In response to the emergence of such schemes, the country’s leadership opted not to investigate them directly but to make a relatively neutral move: banning the export of timber altogether.

On February 7, 2023, the Cabinet of Ministers issued a resolution establishing a 6-month ban on exporting wood and timber from Kyrgyzstan outside the customs territory of the EAEU. In essence, this is an elegant way to halt the practice of issuing fake certificates — there is no actual wood export anyway. Generally speaking, they banned the export of virtual wood.

Following a similar line of reasoning, on February 17, 2023, the Cabinet of Ministers introduced a six-month ban on the export of mineral fertilizers outside the territory of the EAEU. Interestingly, this cannot be attributed to concern for providing adequate fertilizers to local agricultural producers; otherwise, an outright export ban would have been imposed. Additionally, Kyrgyzstan doesn’t produce mineral fertilizers, only natural ones such as cow dung (in fact, fertilizers are actively imported from Uzbekistan before the start of the season, including via smuggling). Re-export schemes through Kyrgyzstan for fertilizers are impractical, given the extensive transportation distances (at least 5,000 kilometers from the Russian production regions to Kyrgyzstan and then to Europe). Hence, this is another effort to combat fake certificates.

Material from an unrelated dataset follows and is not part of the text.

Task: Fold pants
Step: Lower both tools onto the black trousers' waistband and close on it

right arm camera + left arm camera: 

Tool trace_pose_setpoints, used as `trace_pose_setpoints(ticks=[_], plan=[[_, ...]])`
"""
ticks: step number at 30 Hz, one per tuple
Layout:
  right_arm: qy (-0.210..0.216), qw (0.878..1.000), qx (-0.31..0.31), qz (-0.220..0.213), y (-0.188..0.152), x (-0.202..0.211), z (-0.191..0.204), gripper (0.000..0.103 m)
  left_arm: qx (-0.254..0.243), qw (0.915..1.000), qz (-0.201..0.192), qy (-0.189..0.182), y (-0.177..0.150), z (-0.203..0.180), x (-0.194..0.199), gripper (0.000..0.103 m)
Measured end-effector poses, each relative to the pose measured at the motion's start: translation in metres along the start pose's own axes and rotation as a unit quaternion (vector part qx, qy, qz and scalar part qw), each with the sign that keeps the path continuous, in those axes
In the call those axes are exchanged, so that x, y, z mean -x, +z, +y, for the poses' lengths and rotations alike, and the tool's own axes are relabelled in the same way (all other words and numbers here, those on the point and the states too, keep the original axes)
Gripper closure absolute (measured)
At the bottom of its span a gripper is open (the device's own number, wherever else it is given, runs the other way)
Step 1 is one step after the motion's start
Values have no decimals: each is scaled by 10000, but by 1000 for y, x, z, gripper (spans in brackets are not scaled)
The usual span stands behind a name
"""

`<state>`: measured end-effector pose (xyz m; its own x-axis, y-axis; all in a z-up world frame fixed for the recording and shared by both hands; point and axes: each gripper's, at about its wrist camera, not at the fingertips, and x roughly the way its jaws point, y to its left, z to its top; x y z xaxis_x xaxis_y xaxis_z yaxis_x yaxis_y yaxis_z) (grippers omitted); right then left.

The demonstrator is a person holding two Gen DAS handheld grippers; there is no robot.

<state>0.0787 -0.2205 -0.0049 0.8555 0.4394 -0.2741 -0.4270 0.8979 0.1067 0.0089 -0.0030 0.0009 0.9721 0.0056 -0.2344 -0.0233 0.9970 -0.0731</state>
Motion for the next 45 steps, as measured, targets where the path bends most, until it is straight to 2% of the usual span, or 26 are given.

What other export bans are in the pipeline? Officially, it was announced that in 2022, Kyrgyzstan increased coal exports to 1.5 million tons (according to official statistics, within four months of 2022, only 100,000 tons were exported to Uzbekistan, which typically imports the majority of coal from our southern regions, so draw your own conclusions). In the summer of 2022, news emerged that Kyrgyzstan started exporting coal to Latvia and Poland. Considering transport tariffs and shipping costs, this seems implausible. As a result, we can anticipate some form of regulation that will maintain actual coal exports to Uzbekistan and Tajikistan while eliminating the rest.

Calls from our Western partners are growing louder. In an interview with the Financial Times, EU Special Representative for Sanctions David O’Sullivan stated that the EU is actively examining suspicious growth in exports from the EU to Russia’s neighbours. The same EU authorities are also investigating dubious imports from the region’s countries to the EU. Consequently, we should expect further government measures to ban the export of additional virtual cargo.